• vers 1130 à Sens, un nouveau style architectural apparaît lors de la construction de la cathédrale Saint-Étienne… Début de l’art ogival, sculpteurs et peintres commencent à exalter le corps féminin avec, au choix, l’apparence de la vierge Marie ou d’Eve.
•  les femmes de haut lignage prennent part à l’art poétique et participent à l’exercice du pouvoir, à l’égal de leur mari ou en remplacement de celui-ci, comme Aliénor d’Aquitaine (1120-1204) qui divorce du roi de France et se remarie avec le futur roi d’Angleterre ! En 1147, elle prend part à la deuxième croisade, traversant l’Europe et l’Anatolie à cheval, la Méditerranée en bateau. Son de son arrière-petite-fille, Blanche de Castille (1188-1252) qui gouverne, au nom de son fils âgé de 12 ans avec le titre de baillistre puis de 1249 à 1252 quand son fils Louis (saint) part à la croisade. On peut dire que les femmes perdront leur autonomie à la Renaissance, avec le retour du droit romain et son statut d’infériorité des femmes.
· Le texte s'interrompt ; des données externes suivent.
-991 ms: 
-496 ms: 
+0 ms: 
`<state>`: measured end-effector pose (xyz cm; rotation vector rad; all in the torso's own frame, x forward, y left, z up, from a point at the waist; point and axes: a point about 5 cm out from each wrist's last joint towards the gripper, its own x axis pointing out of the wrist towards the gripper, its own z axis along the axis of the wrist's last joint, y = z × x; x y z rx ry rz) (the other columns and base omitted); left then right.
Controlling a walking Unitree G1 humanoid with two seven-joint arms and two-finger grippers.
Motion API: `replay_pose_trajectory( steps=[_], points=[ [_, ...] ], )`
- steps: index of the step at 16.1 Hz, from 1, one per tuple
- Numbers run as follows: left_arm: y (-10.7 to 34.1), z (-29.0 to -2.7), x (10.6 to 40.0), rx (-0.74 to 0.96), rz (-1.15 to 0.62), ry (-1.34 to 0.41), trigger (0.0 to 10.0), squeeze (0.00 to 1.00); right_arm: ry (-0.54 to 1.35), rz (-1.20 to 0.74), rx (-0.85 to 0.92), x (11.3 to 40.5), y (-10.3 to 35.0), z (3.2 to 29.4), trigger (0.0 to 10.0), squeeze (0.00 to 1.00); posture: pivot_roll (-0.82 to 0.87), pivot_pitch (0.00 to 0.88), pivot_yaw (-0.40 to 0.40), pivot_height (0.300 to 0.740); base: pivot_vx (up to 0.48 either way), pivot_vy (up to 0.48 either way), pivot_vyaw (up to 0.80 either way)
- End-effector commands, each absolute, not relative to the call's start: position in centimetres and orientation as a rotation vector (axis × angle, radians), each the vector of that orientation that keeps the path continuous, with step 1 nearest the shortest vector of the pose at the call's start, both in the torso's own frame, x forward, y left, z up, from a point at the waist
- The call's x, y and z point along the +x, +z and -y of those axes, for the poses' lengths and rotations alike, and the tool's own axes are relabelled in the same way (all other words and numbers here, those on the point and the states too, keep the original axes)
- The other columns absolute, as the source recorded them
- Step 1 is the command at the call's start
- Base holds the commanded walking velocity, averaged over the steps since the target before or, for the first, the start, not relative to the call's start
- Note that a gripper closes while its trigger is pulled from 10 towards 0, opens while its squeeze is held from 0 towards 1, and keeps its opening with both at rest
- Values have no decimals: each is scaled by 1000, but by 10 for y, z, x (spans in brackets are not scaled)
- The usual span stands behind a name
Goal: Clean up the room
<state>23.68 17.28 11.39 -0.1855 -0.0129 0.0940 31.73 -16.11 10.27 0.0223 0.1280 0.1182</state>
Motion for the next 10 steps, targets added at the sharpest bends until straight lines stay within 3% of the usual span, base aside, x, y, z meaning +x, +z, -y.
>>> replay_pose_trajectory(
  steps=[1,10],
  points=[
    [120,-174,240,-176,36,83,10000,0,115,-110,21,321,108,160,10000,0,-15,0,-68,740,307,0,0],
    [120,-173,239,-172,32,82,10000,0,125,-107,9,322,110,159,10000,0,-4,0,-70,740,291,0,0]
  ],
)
• 1215 le IVe concile du Latran convoqué par Innoncent III qui réglemente l’obligation de se confesser et de communier au moins une fois l’an, à Pâques, la confession auriculaire apparaît ainsi qu’un nouveau personnage, le curé ; publication des bans à l’occasion des mariages qui deviennent un sacrement religieux indissoluble et, pour la première fois dans l’Histoire, les femmes peuvent dire non ou oui ; impose aux juifs le port d’un insigne distinctif ; impose aux seigneurs de poursuivre les sodomites sur leurs terres, sous peine d’excommunication ; condamne les doctrines vaudoise et cathare qui sanctifient la pauvreté et le renoncement aux valeurs matérielles ; émet un canon sur la question de l’incontinence des clercs, les enjoint à se garder de tout vice du désir déréglé et particulièrement, de celui à cause duquel la colère de Dieu vient du ciel sur les fils de la défiance.
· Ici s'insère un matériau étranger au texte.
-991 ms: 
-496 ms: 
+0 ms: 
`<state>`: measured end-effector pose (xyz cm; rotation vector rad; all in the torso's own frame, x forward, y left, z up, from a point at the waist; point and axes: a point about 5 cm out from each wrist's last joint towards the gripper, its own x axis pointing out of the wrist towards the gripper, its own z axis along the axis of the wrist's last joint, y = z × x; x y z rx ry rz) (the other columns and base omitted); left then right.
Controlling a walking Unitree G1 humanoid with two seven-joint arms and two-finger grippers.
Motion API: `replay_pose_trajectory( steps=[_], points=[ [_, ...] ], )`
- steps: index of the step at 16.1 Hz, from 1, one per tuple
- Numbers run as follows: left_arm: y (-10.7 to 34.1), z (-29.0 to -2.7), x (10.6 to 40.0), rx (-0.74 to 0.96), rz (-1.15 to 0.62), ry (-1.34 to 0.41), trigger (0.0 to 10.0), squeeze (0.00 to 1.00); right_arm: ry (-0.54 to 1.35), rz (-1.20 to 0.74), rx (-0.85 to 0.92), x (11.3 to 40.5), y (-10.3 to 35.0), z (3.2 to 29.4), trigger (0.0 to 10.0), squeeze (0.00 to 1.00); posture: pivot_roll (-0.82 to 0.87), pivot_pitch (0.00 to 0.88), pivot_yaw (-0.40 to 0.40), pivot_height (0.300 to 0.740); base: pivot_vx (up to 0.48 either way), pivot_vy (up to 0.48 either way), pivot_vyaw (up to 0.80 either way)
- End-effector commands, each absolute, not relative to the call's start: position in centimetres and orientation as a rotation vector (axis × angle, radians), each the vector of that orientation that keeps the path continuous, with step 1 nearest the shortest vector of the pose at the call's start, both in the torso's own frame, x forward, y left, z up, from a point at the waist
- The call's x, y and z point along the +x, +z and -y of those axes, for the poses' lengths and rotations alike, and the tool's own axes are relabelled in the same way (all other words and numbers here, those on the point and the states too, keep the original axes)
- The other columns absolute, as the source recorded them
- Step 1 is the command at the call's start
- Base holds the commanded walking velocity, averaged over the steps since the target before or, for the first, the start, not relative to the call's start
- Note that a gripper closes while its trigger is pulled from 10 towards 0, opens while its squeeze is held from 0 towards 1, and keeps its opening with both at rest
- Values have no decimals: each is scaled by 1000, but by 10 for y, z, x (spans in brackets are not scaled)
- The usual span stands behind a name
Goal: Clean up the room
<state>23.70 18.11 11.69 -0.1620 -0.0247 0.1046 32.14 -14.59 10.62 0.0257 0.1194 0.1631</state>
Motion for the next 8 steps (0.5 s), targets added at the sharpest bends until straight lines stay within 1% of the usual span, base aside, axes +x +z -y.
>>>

• 1220 l’exclusion des femmes de la médecine fut progressive et atteignit son terme vers 1220; seuls les hommes non mariés peuvent faire ces études. En 1344, la faculté de médecine de Paris intenta un procès à une dame Jacobe Félicie pour avoir acquis des connaissances médicales et donner des preuves excellentes dans sa pratique. Elle fut condamnée en dépit des nombreux témoignages de patients qu’elle avait guéris

• vers 1255 le dominicain Jean de Mailly publie la première version de l’histoire de la Papesse Jeanne dans Chronique universelle ; plus d’une dizaine de versions d’auteurs différents seront ensuite publiées ; femme du IXe siècle travestie en homme, elle est utilisée par les catholiques et les protestants en renforcement des doctrines misogynes du Droit canon. Elle réapparaît au XIVe siècle avec Boccace, puis au XVIe dans Frau Juttaz où les luthériens en font un disciple de Lucifer contre les non-réformés ; en 1777, la Papesse Jeanne, de Charles Bordes, est une libertine et en 1793 elle devient l’un des symboles de l’anticléricalisme républicain. Puis, Brecht, Singer…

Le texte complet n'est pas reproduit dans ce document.